WHAT IS NEEDED => From the data that follows, report the number of lines including "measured", and only that number.

RECORDED INFORMATION =>
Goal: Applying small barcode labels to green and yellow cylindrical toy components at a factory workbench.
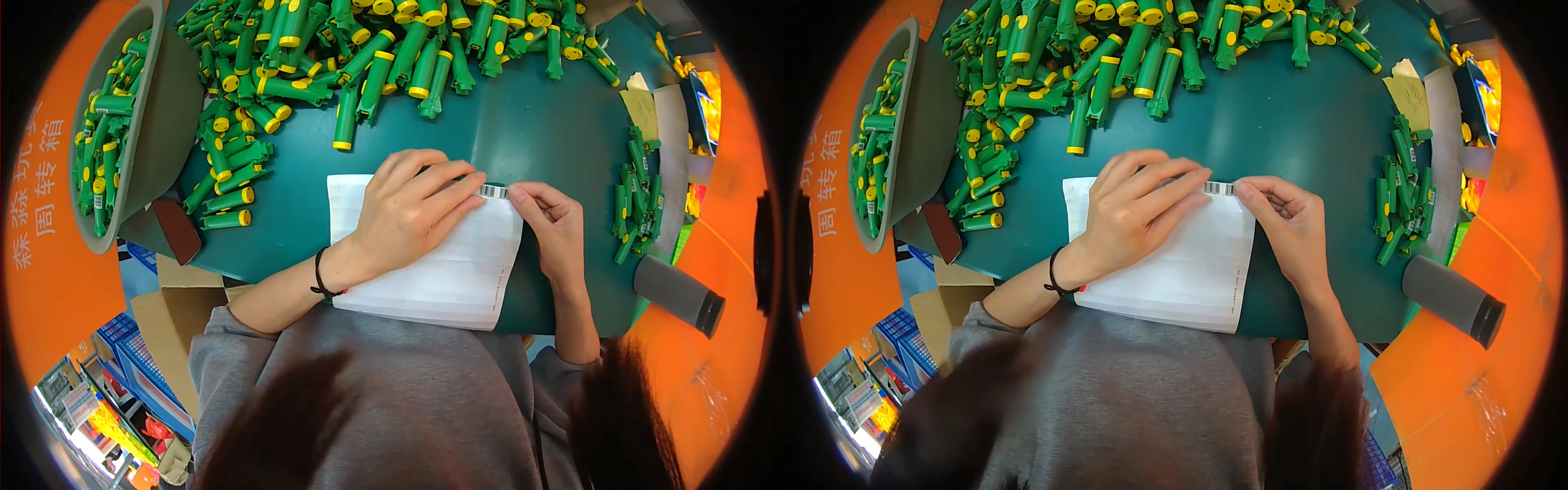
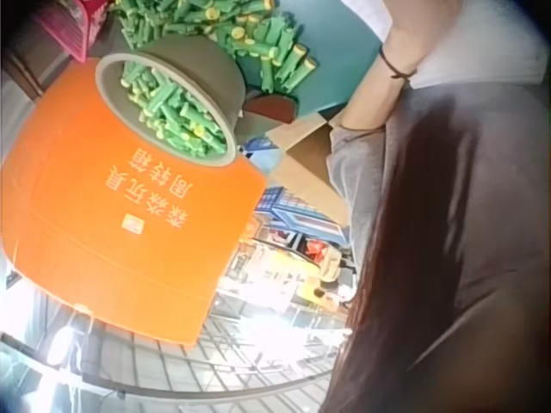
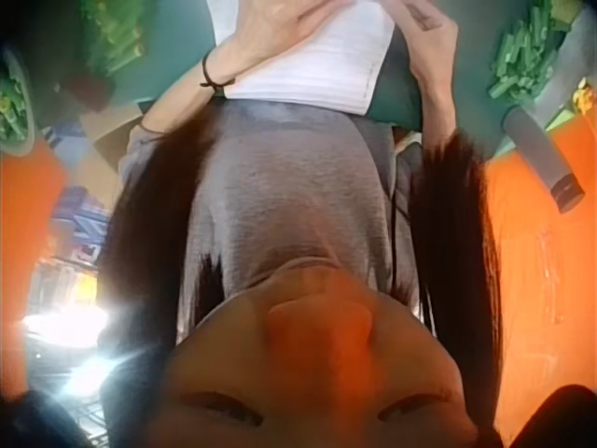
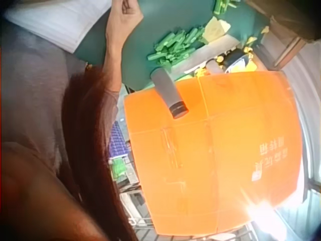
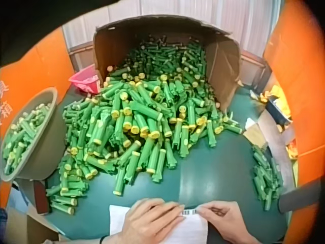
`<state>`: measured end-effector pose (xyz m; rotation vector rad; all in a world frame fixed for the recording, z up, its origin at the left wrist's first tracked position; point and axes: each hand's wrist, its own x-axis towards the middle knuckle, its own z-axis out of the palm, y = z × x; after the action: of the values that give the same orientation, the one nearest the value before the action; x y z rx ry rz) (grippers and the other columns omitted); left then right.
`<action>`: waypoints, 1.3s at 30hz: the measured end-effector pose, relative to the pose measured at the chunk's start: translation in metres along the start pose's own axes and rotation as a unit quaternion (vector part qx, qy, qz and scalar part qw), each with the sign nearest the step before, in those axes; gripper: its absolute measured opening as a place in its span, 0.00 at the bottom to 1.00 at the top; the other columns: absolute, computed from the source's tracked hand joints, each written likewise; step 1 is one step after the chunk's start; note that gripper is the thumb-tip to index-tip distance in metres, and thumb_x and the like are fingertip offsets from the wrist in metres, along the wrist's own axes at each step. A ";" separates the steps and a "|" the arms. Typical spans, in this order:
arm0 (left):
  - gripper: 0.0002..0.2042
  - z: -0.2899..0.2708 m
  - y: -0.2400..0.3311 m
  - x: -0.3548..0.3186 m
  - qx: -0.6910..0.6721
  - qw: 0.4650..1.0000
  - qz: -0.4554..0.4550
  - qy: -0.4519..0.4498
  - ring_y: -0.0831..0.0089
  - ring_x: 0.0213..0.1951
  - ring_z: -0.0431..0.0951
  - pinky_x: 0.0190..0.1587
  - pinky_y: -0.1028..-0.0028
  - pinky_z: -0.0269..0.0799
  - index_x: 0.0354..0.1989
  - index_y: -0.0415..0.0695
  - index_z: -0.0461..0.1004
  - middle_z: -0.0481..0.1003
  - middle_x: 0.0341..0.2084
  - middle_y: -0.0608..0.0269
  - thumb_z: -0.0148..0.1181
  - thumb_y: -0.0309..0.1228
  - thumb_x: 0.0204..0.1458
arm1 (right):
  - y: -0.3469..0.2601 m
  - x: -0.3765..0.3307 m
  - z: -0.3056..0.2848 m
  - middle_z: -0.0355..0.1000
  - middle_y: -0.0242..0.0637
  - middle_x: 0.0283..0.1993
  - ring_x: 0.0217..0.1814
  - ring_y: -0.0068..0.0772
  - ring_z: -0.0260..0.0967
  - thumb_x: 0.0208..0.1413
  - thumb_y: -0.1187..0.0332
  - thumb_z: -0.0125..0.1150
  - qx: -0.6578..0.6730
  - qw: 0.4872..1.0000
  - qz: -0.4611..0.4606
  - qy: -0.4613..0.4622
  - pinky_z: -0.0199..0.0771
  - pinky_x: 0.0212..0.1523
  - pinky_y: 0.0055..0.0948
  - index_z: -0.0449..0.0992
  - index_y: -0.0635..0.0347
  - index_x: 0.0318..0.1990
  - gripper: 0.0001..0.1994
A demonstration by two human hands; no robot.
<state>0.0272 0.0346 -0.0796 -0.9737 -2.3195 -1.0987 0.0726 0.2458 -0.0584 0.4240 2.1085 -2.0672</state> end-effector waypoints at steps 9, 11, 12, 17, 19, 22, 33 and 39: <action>0.13 -0.002 0.002 -0.005 0.145 0.985 0.095 -0.016 0.69 0.45 0.74 0.50 0.65 0.68 0.43 0.45 0.80 0.77 0.43 0.67 0.66 0.31 0.48 | -0.002 -0.003 0.003 0.77 0.30 0.35 0.37 0.15 0.71 0.60 0.73 0.64 -0.008 1.000 -0.017 0.008 0.70 0.41 0.16 0.81 0.69 0.41 0.08; 0.14 0.003 0.005 -0.007 0.141 0.986 0.089 -0.029 0.69 0.45 0.74 0.50 0.65 0.68 0.43 0.44 0.80 0.77 0.44 0.67 0.66 0.31 0.48 | -0.001 -0.004 0.005 0.77 0.30 0.35 0.37 0.15 0.71 0.60 0.73 0.63 -0.003 1.000 -0.018 0.009 0.71 0.41 0.16 0.81 0.69 0.41 0.08; 0.14 0.005 0.006 -0.009 0.135 0.986 0.083 -0.041 0.69 0.45 0.74 0.50 0.65 0.67 0.43 0.44 0.80 0.77 0.45 0.66 0.66 0.31 0.48 | 0.000 -0.005 0.006 0.77 0.30 0.35 0.37 0.15 0.71 0.60 0.73 0.63 0.006 1.000 -0.021 0.002 0.70 0.40 0.16 0.81 0.69 0.41 0.08; 0.13 0.005 0.005 -0.009 0.082 0.994 0.067 -0.008 0.69 0.43 0.75 0.48 0.65 0.69 0.42 0.43 0.80 0.78 0.42 0.67 0.66 0.30 0.47 | 0.000 -0.005 0.003 0.77 0.30 0.35 0.37 0.15 0.71 0.60 0.73 0.63 -0.002 1.000 -0.020 0.004 0.70 0.40 0.16 0.81 0.69 0.41 0.07; 0.12 0.005 0.004 -0.009 0.068 0.995 0.068 0.004 0.69 0.42 0.75 0.47 0.65 0.69 0.41 0.43 0.80 0.78 0.41 0.67 0.66 0.29 0.47 | 0.000 -0.005 0.003 0.77 0.30 0.35 0.37 0.15 0.71 0.60 0.73 0.63 0.000 1.000 -0.028 0.004 0.70 0.40 0.16 0.81 0.69 0.41 0.07; 0.11 0.003 0.002 -0.008 0.069 0.994 0.082 0.010 0.68 0.40 0.75 0.45 0.65 0.70 0.38 0.44 0.80 0.79 0.39 0.68 0.68 0.29 0.44 | 0.000 -0.004 0.003 0.76 0.29 0.35 0.36 0.14 0.70 0.60 0.73 0.63 -0.006 1.000 -0.024 0.006 0.70 0.40 0.16 0.81 0.70 0.41 0.08; 0.09 0.003 -0.003 0.000 -0.159 0.982 -0.089 0.048 0.60 0.36 0.76 0.37 0.68 0.72 0.35 0.39 0.77 0.77 0.33 0.58 0.68 0.20 0.46 | -0.022 0.088 -0.033 0.73 0.33 0.44 0.37 0.19 0.65 0.55 0.65 0.69 -0.329 0.888 -0.267 0.177 0.66 0.38 0.19 0.80 0.61 0.46 0.13; 0.10 0.002 -0.010 0.001 -0.180 0.981 -0.047 0.059 0.60 0.35 0.77 0.36 0.70 0.73 0.36 0.38 0.77 0.77 0.32 0.58 0.68 0.18 0.45 | -0.011 0.168 -0.076 0.75 0.33 0.37 0.35 0.23 0.68 0.51 0.57 0.72 -0.466 0.783 -0.338 0.238 0.68 0.39 0.22 0.79 0.61 0.49 0.22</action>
<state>0.0192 0.0320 -0.0856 -0.8976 -2.1332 -1.6098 -0.0836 0.3367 -0.0973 0.0013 3.6096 -0.7891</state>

YOUR RESPONSE => 2